En el exilio evita hablar con mucha gente. Tiene miedo de que lo reconozcan si va a lugares públicos. Cree que en su búsqueda su rostro se hizo muy conocido. “Los pastores llegan a darme un trato de recuperación. Comienzan a ayudarme de todas las formas posibles, sicológica, física y emocionalmente. Ellos comienzan a hacerme sentir de nuevo una persona”.

***

 


Cinco preguntas que Xavier Mojica respondió

—¿Por qué alguien querría hacerte daño? Si ya te soltaron y al fin de cuentas nunca te metiste en nada contra el gobierno.

“Ellos son paramilitares. Han asediado mi casa. Han preguntado por mí. Me han estado buscando. Yo soy una prueba que existe el crimen en la política. Los mismos policías, los mismos paramilitares, ellos mismos cometieron cosas que haría el crimen organizado. Intentan extorsionar a la familia. Hasta hace muy poco llegó la Policía a preguntar por mí”.

—¿Qué pensás hacer con tu vida?

“Quiero irme lejos a un lugar donde no voy a ser una presa. Que si me quedan viendo es porque soy un extranjero y no porque me conozcan o me hayan visto en las noticias. No quiero ir por la calle, montarme en una ruta o taxi y tener que cubrir mi rostro para movilizarme. Conseguir trabajo, estudiar en algún lugar. Ser de nuevo yo sin la necesidad estarme escondiendo. Sin tener que ser un anónimo siempre”.

—¿Sentís que te arruinaron la vida?

(Llora) “Si, me la arruinaron. A mis 15 años yo dije, voy a construir algo, voy a poder salir con mis amigos, ir a eventos, eventos anime, trabajar, tenía planes, proyectos.
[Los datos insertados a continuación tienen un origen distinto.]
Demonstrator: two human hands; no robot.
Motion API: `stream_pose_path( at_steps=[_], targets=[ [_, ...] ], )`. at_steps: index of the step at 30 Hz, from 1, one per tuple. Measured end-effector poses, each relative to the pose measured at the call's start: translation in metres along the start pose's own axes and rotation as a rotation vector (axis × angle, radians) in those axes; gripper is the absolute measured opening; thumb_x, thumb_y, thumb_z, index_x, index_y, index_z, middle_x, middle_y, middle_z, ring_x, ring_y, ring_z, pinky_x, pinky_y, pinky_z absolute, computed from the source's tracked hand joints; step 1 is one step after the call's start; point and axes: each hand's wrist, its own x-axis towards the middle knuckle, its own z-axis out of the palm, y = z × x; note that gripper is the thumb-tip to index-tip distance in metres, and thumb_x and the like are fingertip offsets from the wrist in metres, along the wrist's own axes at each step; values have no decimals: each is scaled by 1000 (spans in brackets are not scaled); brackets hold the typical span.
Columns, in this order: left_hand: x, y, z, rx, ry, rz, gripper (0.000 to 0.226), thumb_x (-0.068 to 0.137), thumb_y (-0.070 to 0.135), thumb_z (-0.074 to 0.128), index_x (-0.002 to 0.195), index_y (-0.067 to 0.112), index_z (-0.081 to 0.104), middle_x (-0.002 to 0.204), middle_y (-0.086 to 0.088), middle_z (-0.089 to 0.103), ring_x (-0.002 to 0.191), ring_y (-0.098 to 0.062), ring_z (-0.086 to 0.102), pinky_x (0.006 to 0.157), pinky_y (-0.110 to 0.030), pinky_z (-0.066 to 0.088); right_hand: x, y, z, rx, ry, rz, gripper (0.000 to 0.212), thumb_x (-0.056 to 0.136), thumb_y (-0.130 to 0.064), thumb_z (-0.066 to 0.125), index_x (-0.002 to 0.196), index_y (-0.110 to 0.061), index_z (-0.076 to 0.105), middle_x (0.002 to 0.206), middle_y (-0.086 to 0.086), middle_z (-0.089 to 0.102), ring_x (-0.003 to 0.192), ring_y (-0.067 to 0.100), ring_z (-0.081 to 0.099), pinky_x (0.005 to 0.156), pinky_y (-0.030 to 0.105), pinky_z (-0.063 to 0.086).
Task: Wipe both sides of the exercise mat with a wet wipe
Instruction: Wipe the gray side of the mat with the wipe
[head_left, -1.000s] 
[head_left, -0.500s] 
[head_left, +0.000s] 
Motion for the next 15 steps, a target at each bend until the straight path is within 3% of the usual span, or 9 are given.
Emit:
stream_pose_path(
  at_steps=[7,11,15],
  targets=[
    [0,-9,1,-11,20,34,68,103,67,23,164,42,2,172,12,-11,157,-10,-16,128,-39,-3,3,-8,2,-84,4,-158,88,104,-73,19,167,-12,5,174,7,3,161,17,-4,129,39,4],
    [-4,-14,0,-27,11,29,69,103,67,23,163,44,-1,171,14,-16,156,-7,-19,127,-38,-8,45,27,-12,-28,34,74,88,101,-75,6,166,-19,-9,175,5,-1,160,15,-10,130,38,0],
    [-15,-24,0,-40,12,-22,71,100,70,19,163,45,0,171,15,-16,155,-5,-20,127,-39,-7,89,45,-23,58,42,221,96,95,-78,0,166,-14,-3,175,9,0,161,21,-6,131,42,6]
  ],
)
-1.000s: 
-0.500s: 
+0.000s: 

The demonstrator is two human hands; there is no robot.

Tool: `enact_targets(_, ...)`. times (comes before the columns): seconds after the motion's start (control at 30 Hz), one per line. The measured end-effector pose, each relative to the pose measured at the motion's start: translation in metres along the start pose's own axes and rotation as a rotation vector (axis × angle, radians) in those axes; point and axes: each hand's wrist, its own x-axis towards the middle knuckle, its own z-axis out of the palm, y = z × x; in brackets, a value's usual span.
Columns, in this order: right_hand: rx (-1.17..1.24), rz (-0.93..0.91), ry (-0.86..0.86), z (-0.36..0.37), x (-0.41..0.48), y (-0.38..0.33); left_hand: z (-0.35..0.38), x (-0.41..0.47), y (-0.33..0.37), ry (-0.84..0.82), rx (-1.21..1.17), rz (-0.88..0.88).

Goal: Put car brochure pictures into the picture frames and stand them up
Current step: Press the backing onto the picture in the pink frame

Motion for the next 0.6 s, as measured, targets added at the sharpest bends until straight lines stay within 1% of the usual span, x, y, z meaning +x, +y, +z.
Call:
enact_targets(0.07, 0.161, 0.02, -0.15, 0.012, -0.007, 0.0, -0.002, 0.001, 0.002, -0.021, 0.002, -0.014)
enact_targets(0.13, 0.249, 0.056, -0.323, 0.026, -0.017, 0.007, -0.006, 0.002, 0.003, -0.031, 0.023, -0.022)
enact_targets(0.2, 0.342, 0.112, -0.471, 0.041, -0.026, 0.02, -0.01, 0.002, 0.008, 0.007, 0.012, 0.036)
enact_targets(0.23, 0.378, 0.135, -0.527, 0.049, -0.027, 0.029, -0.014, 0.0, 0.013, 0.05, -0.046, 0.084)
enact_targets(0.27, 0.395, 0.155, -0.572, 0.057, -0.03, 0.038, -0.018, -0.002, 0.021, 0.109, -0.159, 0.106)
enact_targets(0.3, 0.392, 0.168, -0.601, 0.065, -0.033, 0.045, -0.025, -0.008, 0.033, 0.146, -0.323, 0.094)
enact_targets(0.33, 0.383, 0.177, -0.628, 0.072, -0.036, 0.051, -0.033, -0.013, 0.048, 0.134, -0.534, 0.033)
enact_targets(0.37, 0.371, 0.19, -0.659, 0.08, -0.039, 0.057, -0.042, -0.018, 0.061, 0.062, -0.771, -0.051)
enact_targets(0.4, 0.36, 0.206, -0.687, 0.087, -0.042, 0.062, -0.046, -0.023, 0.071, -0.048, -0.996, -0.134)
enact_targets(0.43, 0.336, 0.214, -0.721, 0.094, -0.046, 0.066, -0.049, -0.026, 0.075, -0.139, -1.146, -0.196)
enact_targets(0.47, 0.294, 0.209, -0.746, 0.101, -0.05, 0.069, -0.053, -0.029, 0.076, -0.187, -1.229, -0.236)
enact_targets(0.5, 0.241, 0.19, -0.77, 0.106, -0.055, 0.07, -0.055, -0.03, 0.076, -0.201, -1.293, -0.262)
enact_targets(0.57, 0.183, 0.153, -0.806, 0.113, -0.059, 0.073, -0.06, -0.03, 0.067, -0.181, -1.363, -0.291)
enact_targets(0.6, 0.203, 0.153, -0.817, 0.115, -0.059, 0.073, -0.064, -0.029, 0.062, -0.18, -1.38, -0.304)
Tenía personas que yo les prometí que iba a estar siempre a su lado. Personas que quería mucho y les mentí porque ya no estoy con ellos”. (Llora de nuevo)
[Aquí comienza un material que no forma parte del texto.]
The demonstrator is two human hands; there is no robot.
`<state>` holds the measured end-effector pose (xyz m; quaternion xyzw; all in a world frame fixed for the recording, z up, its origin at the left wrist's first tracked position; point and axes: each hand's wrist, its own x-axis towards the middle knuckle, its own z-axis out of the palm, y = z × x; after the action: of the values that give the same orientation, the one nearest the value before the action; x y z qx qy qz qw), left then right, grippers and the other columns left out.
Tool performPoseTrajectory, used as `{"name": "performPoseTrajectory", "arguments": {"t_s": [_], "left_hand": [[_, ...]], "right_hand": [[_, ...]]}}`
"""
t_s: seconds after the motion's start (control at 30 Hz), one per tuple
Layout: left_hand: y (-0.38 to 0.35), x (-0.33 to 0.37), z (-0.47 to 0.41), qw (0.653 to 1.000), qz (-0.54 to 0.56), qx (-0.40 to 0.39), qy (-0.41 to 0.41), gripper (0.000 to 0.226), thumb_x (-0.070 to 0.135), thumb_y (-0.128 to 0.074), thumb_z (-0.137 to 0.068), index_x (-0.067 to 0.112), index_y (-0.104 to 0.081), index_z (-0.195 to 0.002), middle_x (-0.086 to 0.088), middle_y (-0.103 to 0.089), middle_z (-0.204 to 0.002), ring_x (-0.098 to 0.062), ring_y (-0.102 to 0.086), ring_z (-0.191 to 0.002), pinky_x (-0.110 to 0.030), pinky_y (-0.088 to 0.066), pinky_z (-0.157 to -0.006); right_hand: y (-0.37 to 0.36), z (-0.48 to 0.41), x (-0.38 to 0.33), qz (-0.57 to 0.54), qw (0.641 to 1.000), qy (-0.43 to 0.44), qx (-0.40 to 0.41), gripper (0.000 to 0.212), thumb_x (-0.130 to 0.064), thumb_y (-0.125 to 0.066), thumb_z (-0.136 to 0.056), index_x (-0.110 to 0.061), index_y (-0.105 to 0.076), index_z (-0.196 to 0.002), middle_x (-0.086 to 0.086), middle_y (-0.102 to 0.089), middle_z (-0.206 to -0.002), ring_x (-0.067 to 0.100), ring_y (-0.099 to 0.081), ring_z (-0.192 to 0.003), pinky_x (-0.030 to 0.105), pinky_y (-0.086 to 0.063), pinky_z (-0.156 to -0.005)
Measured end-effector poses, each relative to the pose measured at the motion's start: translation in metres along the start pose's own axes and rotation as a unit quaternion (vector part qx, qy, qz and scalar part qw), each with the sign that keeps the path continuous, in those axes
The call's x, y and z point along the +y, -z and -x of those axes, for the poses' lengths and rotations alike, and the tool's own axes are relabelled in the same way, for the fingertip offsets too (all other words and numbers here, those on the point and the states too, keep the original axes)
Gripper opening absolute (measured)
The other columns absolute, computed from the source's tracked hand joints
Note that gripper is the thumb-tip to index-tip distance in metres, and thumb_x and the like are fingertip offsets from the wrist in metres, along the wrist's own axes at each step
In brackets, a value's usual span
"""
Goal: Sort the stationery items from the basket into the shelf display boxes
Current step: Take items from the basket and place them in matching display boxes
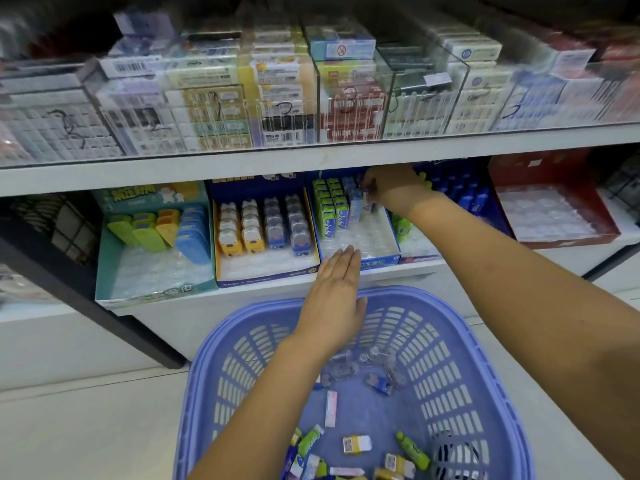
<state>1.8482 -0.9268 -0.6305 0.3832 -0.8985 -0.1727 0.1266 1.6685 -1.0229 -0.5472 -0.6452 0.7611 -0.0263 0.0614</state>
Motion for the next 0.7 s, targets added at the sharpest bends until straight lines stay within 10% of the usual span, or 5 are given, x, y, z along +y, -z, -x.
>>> {"name": "performPoseTrajectory", "arguments": {"t_s": [0.13, 0.23, 0.43, 0.7], "left_hand": [[-0.001, -0.003, 0.018, 0.985, 0.136, 0.107, -0.019, 0.044, 0.018, -0.046, -0.097, 0.012, -0.044, -0.140, -0.004, -0.044, -0.146, -0.016, -0.036, -0.135, -0.016, -0.020, -0.109], [-0.029, -0.016, 0.045, 0.981, 0.162, 0.105, 0.028, 0.027, 0.015, -0.050, -0.091, 0.012, -0.064, -0.114, -0.006, -0.065, -0.114, -0.020, -0.059, -0.106, -0.025, -0.042, -0.090], [-0.098, -0.081, 0.094, 0.954, 0.051, -0.176, 0.239, 0.050, 0.023, -0.057, -0.091, 0.012, -0.044, -0.138, -0.013, -0.052, -0.135, -0.027, -0.051, -0.123, -0.030, -0.040, -0.098], [-0.138, -0.126, 0.104, 0.948, -0.020, -0.254, 0.189, 0.089, 0.028, -0.074, -0.079, 0.013, -0.021, -0.149, -0.008, -0.028, -0.153, -0.023, -0.025, -0.141, -0.029, -0.024, -0.112]], "right_hand": [[-0.011, 0.045, -0.011, -0.072, 0.989, -0.010, 0.127, 0.022, -0.013, -0.061, -0.085, -0.004, -0.060, -0.105, 0.017, -0.061, -0.108, 0.031, -0.057, -0.101, 0.032, -0.044, -0.075], [-0.045, 0.103, -0.022, -0.141, 0.990, -0.001, 0.020, 0.018, -0.028, -0.072, -0.079, -0.011, -0.065, -0.083, 0.010, -0.068, -0.086, 0.024, -0.061, -0.083, 0.027, -0.043, -0.068], [-0.186, 0.172, -0.012, -0.058, 0.934, -0.016, -0.353, 0.048, -0.030, -0.072, -0.080, -0.006, -0.058, -0.120, 0.014, -0.060, -0.122, 0.027, -0.058, -0.111, 0.031, -0.046, -0.086], [-0.296, 0.182, 0.016, -0.053, 0.931, -0.050, -0.359, 0.107, -0.044, -0.077, -0.070, -0.015, -0.011, -0.149, 0.016, -0.016, -0.154, 0.032, -0.019, -0.142, 0.046, -0.026, -0.113]]}}
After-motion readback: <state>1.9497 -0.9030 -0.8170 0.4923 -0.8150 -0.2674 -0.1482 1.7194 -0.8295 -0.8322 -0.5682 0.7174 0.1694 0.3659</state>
—¿A quién responsabilizas de lo que te ha pasado?

“El primer responsable es el gobierno. Nada de esto hubiese pasado si se hubiese hecho de otra forma, si por lo menos no hubiesen actuado de forma tan violenta, al sacar policías y paramilitares, y que sean sicarios, asesinos. Uno ahora no solo tiene miedo de los criminales normales sino de la Policía”.

—¿Por qué decidiste contar tu historia?

“Necesito recuperar mi vida. Al dar este testimonio, al exponer este caso, al tratar de hacerlo como una forma de valor, intento volver a ser yo. Intento dar este testimonio con el único propósito de recuperarme como persona. Ya no sentir miedo. No ser un anónimo. Que mi madre ya no reciba llamadas de medios de comunicación pidiéndole hablar de mí. Ella ha sufrido mucho. Lo principal es recuperarme a mí”.